Assignment: Search the entries for the word "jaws". Copy every line where it turns up.

··· Dataset records

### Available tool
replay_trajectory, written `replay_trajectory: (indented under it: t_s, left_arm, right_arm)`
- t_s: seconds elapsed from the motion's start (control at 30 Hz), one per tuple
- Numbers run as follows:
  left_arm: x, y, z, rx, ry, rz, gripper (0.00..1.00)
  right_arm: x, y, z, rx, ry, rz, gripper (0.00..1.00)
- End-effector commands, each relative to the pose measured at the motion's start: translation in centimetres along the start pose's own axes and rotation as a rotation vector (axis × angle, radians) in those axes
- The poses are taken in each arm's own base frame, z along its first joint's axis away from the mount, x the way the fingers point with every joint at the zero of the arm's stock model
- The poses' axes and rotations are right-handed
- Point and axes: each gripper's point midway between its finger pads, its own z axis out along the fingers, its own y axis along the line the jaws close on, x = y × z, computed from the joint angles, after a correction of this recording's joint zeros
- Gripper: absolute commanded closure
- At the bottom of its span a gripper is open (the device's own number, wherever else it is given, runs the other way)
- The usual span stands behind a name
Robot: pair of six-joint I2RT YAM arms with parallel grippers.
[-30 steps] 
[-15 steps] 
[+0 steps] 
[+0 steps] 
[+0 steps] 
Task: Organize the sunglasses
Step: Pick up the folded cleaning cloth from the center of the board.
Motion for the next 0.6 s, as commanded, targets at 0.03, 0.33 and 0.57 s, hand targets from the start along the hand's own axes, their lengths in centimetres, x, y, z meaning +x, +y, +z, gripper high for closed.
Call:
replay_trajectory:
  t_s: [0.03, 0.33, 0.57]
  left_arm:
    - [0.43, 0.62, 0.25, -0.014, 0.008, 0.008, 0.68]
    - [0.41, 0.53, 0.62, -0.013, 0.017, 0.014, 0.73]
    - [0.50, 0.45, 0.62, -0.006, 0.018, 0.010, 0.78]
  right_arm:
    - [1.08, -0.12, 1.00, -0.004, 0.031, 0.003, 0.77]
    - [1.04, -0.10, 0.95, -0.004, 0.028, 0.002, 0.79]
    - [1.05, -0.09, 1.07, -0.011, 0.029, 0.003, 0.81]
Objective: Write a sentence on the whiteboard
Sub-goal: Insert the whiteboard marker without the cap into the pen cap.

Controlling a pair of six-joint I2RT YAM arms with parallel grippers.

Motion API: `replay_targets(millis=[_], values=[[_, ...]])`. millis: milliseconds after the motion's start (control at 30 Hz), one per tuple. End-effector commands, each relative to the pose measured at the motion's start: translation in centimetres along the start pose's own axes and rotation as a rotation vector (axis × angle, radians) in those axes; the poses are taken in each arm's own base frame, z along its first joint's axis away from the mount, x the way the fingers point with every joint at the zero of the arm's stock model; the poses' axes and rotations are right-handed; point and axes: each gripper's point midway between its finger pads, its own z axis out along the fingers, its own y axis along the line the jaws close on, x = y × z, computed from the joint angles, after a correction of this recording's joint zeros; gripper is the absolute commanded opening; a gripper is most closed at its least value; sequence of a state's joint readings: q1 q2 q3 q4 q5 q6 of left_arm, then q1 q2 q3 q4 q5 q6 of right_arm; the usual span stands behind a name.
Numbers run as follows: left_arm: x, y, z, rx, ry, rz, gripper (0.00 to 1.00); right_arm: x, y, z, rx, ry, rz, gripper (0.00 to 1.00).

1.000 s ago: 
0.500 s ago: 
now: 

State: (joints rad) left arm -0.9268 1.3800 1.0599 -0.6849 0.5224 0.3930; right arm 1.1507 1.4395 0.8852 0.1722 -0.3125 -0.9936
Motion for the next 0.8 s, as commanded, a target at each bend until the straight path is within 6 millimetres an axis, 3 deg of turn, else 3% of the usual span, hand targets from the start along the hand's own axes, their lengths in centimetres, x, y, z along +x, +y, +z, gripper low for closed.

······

Exercise response:
- Point and axes: each gripper's point midway between its finger pads, its own z axis out along the fingers, its own y axis along the line the jaws close on, x = y × z, computed from the joint angles, after a correction of this recording's joint zeros
Motion API: `replay_targets(millis=[_], values=[[_, ...]])`. millis: milliseconds after the motion's start (control at 30 Hz), one per tuple. End-effector commands, each relative to the pose measured at the motion's start: translation in centimetres along the start pose's own axes and rotation as a rotation vector (axis × angle, radians) in those axes; the poses are taken in each arm's own base frame, z along its first joint's axis away from the mount, x the way the fingers point with every joint at the zero of the arm's stock model; the poses' axes and rotations are right-handed; point and axes: each gripper's point midway between its finger pads, its own z axis out along the fingers, its own y axis along the line the jaws close on, x = y × z, computed from the joint angles, after a correction of this recording's joint zeros; gripper is the absolute commanded opening; a gripper is most closed at its least value; sequence of a state's joint readings: q1 q2 q3 q4 q5 q6 of left_arm, then q1 q2 q3 q4 q5 q6 of right_arm; the usual span stands behind a name.

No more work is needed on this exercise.